Practice: Loving-Kindness to Cultivate Compassion and Reduce Stress/Over-Reactivity
Loving-kindness practice (also known as "Metta meditation") involves intentionally creating thoughts, mental images, and sensations that bring up kind and compassionate feelings towards other people and yourself; seeing everyone, including yourself, as wanting the same things--to be happy, to feel safe, to be well. You wish yourself well, wish others well, wish the whole world well, regardless. It helps us deal with difficult feelings--pain, anger, hopelessness, and fear--from the biggest and most profound to the daily inconveniences where we get ourselves bent out of shape when we don't get what we want.
Practicing good will and compassion toward others helps us to:
- disengage from automatically feeling that other people and/or the world in general is out to get us
- reduce defaulting to seeing others as a threat to us
- see the "big picture" and not take everything so personally
Self-compassion helps us be okay with being human.
Being human means:
- making mistakes repeatedly
- worrying about how others see us
- being excessively self-conscious
- being overly self-critical
- being needy
- etc...all that human, petty, frustrating crap
BTW, compassion and wishing others well isn't
about letting yourself or others get away with bad behavior, making excuses, letting other people mess with you, or giving in/being helpless. It's about easing the stress and pain that difficulties cause you. Your distress doesn't automatically impact the other person or make them accountable, but it always impacts you. When you're less upset, it's often easier to set limits, hold boundaries, and do the hard work of letting go and taking whatever action is necessary.
Reminder: Loving-Kindness is a training practice
- You have to do it repeatedly for the training effect to occur--for it "to stick".
- It doesn't matter if you feel it at the time or not.
- It can sometimes bring up intense feelings, which (like all feelings) can be noticed and let go.
- Setting up cues or reminders for yourself to practice can be helpful.
Let's give it a try.
The following are guided loving-kindness practices. They are 9- and 10-minutes long, respectively.

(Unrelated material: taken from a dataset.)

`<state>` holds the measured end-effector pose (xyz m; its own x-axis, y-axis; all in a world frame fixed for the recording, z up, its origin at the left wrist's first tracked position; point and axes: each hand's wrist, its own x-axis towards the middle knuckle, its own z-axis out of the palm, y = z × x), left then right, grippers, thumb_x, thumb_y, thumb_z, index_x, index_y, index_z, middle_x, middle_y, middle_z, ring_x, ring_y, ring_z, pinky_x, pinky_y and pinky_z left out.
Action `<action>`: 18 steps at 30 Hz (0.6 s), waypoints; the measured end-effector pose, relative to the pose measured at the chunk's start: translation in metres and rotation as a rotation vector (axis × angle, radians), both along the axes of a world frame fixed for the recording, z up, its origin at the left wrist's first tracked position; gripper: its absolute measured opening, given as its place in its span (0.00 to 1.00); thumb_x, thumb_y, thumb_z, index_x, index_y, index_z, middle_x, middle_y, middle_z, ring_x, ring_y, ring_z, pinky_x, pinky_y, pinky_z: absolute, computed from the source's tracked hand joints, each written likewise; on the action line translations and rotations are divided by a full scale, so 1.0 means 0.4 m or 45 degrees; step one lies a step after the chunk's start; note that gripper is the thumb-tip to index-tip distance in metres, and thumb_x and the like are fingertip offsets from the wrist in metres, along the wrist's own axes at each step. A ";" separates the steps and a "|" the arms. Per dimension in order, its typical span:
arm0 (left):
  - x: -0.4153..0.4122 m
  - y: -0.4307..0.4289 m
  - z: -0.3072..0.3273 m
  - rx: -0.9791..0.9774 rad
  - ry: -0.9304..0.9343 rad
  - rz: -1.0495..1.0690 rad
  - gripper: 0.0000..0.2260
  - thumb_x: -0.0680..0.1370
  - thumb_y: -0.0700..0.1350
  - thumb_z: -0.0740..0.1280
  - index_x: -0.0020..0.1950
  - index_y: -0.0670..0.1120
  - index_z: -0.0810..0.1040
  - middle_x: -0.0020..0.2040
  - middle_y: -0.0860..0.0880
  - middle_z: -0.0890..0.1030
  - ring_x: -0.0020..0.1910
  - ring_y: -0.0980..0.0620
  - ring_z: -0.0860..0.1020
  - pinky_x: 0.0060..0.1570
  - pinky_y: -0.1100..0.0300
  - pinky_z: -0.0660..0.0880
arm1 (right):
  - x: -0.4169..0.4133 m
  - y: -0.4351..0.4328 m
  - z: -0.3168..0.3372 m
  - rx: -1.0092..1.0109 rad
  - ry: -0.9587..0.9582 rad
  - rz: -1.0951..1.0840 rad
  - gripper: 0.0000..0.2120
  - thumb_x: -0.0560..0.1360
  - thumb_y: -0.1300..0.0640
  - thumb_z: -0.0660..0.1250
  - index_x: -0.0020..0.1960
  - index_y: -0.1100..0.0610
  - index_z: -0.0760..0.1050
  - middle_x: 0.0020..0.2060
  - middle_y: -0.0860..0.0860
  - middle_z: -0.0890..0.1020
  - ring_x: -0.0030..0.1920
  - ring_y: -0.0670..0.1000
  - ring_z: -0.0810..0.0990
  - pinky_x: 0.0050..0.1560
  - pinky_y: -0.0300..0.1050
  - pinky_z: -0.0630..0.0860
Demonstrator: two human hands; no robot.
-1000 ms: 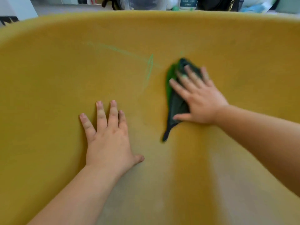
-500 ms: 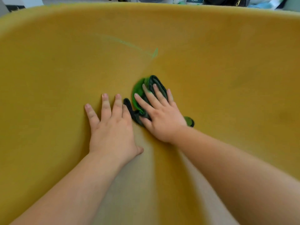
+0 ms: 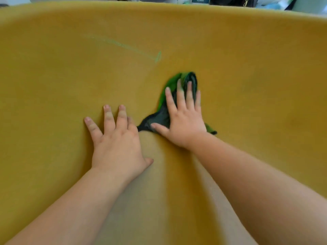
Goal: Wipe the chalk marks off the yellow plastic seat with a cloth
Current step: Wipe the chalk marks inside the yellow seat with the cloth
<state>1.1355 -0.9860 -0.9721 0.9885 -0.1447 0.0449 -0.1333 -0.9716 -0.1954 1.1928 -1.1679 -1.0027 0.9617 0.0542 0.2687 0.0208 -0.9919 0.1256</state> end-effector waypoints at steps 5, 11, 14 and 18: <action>-0.003 -0.004 0.003 0.017 0.015 -0.008 0.57 0.63 0.78 0.60 0.80 0.44 0.50 0.81 0.45 0.43 0.78 0.36 0.39 0.69 0.27 0.44 | -0.156 -0.003 -0.088 -0.083 0.325 0.341 0.43 0.75 0.24 0.37 0.82 0.46 0.33 0.83 0.54 0.40 0.81 0.58 0.31 0.80 0.61 0.34; -0.001 0.000 0.002 0.018 0.048 -0.009 0.57 0.64 0.77 0.63 0.80 0.43 0.49 0.81 0.46 0.40 0.77 0.36 0.37 0.69 0.26 0.44 | -0.072 -0.400 0.120 -0.503 -0.018 -0.116 0.53 0.69 0.16 0.39 0.85 0.47 0.45 0.83 0.58 0.52 0.83 0.64 0.44 0.79 0.66 0.38; 0.001 -0.005 0.001 0.007 0.049 -0.024 0.56 0.63 0.76 0.63 0.80 0.43 0.51 0.81 0.46 0.42 0.77 0.36 0.38 0.69 0.26 0.44 | -0.055 -0.353 0.114 -0.055 -0.139 -0.569 0.56 0.69 0.15 0.44 0.84 0.50 0.38 0.83 0.59 0.42 0.82 0.66 0.39 0.78 0.69 0.37; 0.004 -0.002 0.000 0.030 0.035 -0.020 0.55 0.63 0.77 0.62 0.80 0.44 0.52 0.81 0.47 0.43 0.78 0.35 0.40 0.69 0.27 0.46 | -0.105 -0.078 -0.045 0.293 0.020 -0.473 0.52 0.73 0.20 0.41 0.83 0.52 0.33 0.82 0.60 0.37 0.81 0.67 0.34 0.78 0.71 0.39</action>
<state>1.1372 -0.9869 -0.9720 0.9868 -0.1611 0.0138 -0.1544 -0.9645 -0.2143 1.1509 -1.1991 -1.0209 0.9087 -0.3558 0.2183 -0.3426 -0.9345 -0.0970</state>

Try each one, on the same or separate days to see if you prefer one or the other, or just to experience a different voice.
Loving Kindness Meditation- Diane Winston (MARC UCLA)
Befriending-Mark Williams and Danny Penman
How was that for you?
For the next week,
- Do at least two Loving-kindness formal practices during the week, choosing from one of the above or finding your own practices.
- Continue informal daily mindfulness training.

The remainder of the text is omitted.